4 Steps to Improve Brain Function
Research has shown that there are four main cornerstones to healthy brain function: physical exercise, mental exercise, healthy nutrition, and proper stress management.
1. Physical Exercise
Physical exercise can be a difficult cornerstone to work on, especially since it can be overwhelming if you are not currently living an active lifestyle. If you are not currently partaking in an exercise program, be certain to speak with your doctor about whether or not it is safe for you partake in regular exercise. Once you have received the approval from your doctor, do not turn into a weekend warrior. Instead, start setting small, manageable goals, such as taking a 15 minute walk.

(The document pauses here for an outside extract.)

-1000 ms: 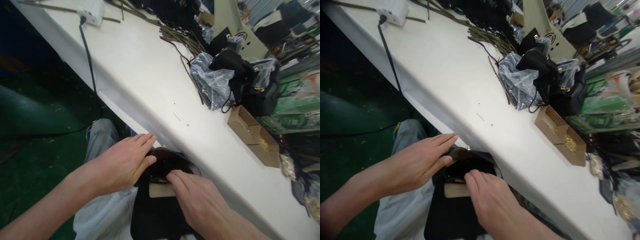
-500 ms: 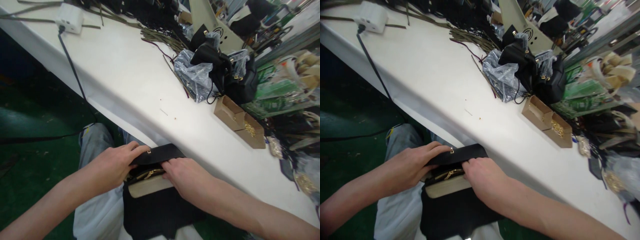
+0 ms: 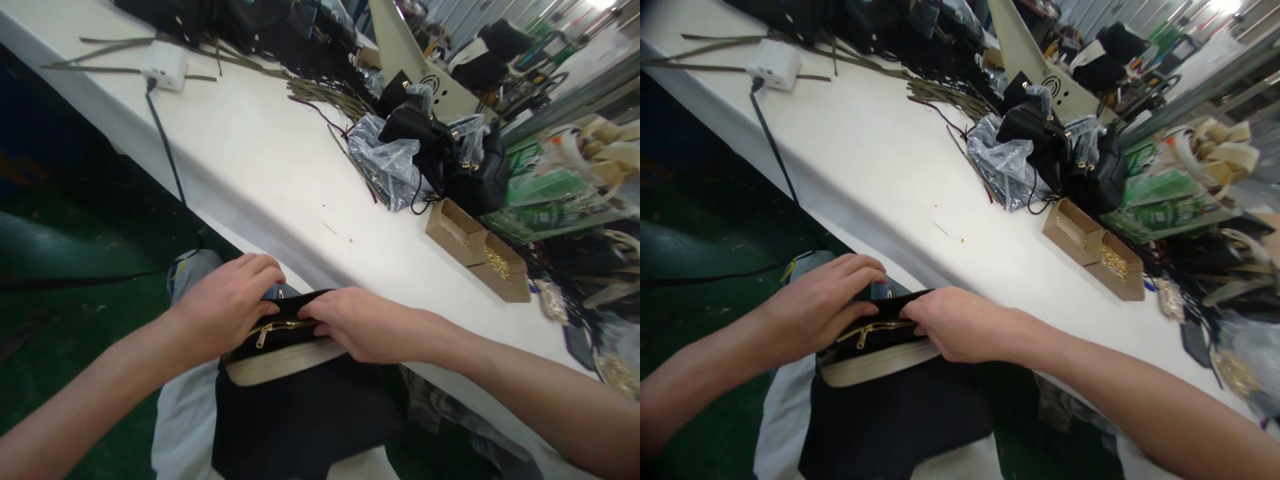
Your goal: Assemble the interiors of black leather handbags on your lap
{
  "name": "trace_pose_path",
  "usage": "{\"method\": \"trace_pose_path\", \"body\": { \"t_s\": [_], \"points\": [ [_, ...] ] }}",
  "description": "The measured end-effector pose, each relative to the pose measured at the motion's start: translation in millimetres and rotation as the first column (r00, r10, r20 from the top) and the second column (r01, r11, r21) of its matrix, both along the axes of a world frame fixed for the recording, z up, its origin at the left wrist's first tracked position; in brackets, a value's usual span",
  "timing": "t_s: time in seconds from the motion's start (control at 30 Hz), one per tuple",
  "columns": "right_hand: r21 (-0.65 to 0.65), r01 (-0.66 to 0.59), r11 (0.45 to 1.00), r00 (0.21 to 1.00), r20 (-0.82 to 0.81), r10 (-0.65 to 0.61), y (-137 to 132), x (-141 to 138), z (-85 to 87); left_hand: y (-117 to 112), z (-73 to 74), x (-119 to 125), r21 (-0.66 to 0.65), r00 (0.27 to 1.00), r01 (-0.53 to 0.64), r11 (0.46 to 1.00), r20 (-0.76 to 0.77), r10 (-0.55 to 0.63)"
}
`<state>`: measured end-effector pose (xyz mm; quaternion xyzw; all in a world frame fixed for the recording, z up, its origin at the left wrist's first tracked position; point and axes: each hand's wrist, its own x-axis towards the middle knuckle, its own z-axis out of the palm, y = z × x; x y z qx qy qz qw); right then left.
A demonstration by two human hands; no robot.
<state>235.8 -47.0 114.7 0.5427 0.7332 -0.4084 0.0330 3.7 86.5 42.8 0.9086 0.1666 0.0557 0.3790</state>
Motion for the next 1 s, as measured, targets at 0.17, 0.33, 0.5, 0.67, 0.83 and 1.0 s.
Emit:
{"method": "trace_pose_path", "body": {
  "t_s": [0.17,0.33,0.5,0.67,0.83,1.0],
  "points": [
    [-0.074,0.104,0.992,0.991,-0.071,-0.109,1.7,0.4,-7.9,-37.5,-1.0,26.6,-0.090,0.984,0.129,0.988,-0.108,-0.139],
    [-0.041,0.158,0.987,0.987,-0.025,-0.159,-1.6,9.8,1.5,-58.1,-24.4,34.1,0.222,0.965,0.019,0.975,0.251,-0.076],
    [-0.016,-0.002,1.000,0.996,0.090,0.003,-12.8,9.7,12.8,-70.7,-36.8,31.2,0.188,0.910,-0.007,0.982,0.408,-0.071],
    [0.342,-0.273,0.899,0.938,0.304,0.169,-36.3,5.5,20.7,-65.6,-46.9,25.3,0.280,0.929,0.023,0.960,0.349,-0.124],
    [0.365,-0.017,0.931,0.790,0.575,-0.211,-54.0,4.4,27.4,-57.9,-39.3,30.3,0.413,0.958,0.106,0.905,0.202,-0.205],
    [0.023,0.254,0.967,0.699,0.686,-0.200,-57.0,4.3,10.7,-52.4,-25.9,48.1,0.362,0.970,0.226,0.904,0.000,-0.242]
  ]
}}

Do exercise that you enjoy. Focus on cardiovascular exercise during times when you cannot do both cardiovascular and strength training exercises.
2. Mental Exercise
Exercising your brain can be a lot of fun, especially if you let your curiosity pave the road. Learn a new fact or try a new activity at least once a day. Ensure that you partake in activities that you enjoy so that you will stick with them. Do not worry about whether or not you are good at them. The idea is to challenge your mind, not to win a contest. If you enjoy playing games, try out crossword puzzles, sudoku, and chess. These are great games to challenge your mind.
3. Healthy Nutrition
Healthy nutrition is the cornerstone not only to the health of your body, but also to the health of your brain. The best thing you can do to work on eating properly is to add in lots of leafy green vegetables to your diet. Plan your meal around your vegetables. After you have chosen which vegetables you will be eating, choose your fruit, protein, dairy and grains. Be certain, though, that you learn what a proper portion size is to ensure that you are not overeating. It can be easy to eat a whole chicken breast, when in reality, a portion is only 3 ounces and is about the size of a deck of cards. Also, add in cold water fish to ensure that you are getting enough omega-3 fatty acids. Tuna, halibut, sardines, salmon, mackerel, and herring are excellent sources of this fatty acid. Lastly, focus on eating foods that are as close to their natural state as possible. If it comes in a box, bag, or shrink wrapped, try not to eat it. This will make it easy to choose foods with a low glycemic index and packed full of vitamins and minerals.
4. Stress Management
Managing stress is easier said than done. However, there are things you can do to make managing stress a little bit easier. For starters, get plenty of restful sleep each night. Also, be certain that you maintain your social connections by keeping in touch with your friends and family, even if you only send a quick e-mail. Yoga and meditation are calming activities for some people, while others prefer to soak in a tub and read a good book. Make sure that you spend some time each week relaxing in whatever method works best for you.